Jugendbildung

EU-Programm Erasmus+

Das Programm fördert von 2014 bis 2020 Bildungsprojekte, die jenseits von Schule, Ausbildung oder Studium stattfinden, sowie das aktive freiwillige Engagement junger Menschen für Europa.

Gefördert werden:

  • Begegnungen von Jugendgruppen, 
  • der europäische Freiwilligendienst, 
  • Projekte für und mit Jugendlichen aus Nachbarstaaten der EU, 
  • europäische Organisationen und Partnerschaften, 
  • der Austausch zwischen Jugend und Politik sowie 
  • die jugendpolitische Zusammenarbeit zwischen den Mitgliedstaaten.

Im Juni 2017 haben die drei nationalen Behörden im Programm Erasmus+, das Bundesministerium für Familie, Senioren, Frauen und Jugend, das Bundesministerium für Bildung und Forschung (BMBF) und die Kultusministerkonferenz (KMK) entsprechend den Vorgaben aus der Erasmus+-Verordnung den Nationalen Bericht zur Halbzeitevaluation von Erasmus+ des Programms erstellt.
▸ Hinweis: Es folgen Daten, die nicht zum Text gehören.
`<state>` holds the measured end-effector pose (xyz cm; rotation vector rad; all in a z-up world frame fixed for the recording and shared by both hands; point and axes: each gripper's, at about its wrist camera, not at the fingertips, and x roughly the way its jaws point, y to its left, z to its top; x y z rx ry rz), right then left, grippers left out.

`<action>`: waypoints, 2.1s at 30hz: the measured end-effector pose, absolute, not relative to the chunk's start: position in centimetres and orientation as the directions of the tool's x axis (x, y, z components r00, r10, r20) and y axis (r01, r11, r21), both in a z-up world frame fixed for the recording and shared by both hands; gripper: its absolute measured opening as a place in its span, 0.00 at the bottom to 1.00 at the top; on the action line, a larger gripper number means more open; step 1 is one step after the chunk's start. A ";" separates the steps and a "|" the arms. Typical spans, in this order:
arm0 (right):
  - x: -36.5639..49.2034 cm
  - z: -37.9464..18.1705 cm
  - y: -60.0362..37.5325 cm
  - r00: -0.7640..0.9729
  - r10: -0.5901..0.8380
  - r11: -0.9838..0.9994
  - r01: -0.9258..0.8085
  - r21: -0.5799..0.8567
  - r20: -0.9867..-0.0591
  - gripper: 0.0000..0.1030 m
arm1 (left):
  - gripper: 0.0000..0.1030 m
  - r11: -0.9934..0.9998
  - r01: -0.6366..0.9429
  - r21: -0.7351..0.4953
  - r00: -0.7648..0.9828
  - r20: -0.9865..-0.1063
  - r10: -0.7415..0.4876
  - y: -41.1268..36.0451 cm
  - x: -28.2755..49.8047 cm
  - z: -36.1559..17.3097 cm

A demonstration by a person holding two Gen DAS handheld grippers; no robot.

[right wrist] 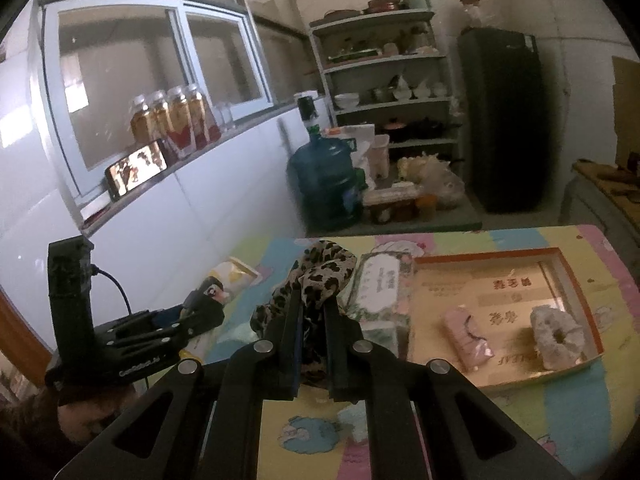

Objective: Organize soft objects
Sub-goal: 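Carry the yellow bag and leopard plush into the box lid and release them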

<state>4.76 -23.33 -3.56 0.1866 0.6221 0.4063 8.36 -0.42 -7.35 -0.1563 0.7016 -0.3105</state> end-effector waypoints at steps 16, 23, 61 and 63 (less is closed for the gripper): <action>7.2 -2.3 -29.2 0.764 0.384 0.921 -0.275 0.277 -0.518 0.09 | 0.41 0.919 0.273 -0.284 0.732 -0.558 -0.390 -6.3 10.8 -5.7; 8.3 -2.4 -32.2 0.771 0.367 0.927 -0.257 0.272 -0.521 0.09 | 0.41 0.908 0.300 -0.292 0.725 -0.549 -0.416 -9.6 12.6 -5.8; 20.4 -11.6 -47.5 0.700 0.345 0.925 -0.142 0.351 -0.625 0.09 | 0.41 0.913 0.283 -0.296 0.587 -0.699 -0.408 -24.6 22.1 -13.0; 21.1 -12.5 -47.8 0.689 0.351 0.923 -0.142 0.358 -0.634 0.09 | 0.41 0.914 0.273 -0.300 0.575 -0.711 -0.405 -25.1 22.7 -13.8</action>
Grundlage hierfür waren jeweils die sektorspezifischen Berichte.

Die Veröffentlichung der sektorspezifischen Berichte für die Bereiche Hochschulbildung, Erwachsenenbildung und Berufsbildung (BMBF) und Schule (KMK) erfolgt in Zuständigkeit der jeweils verantwortlichen Behörde.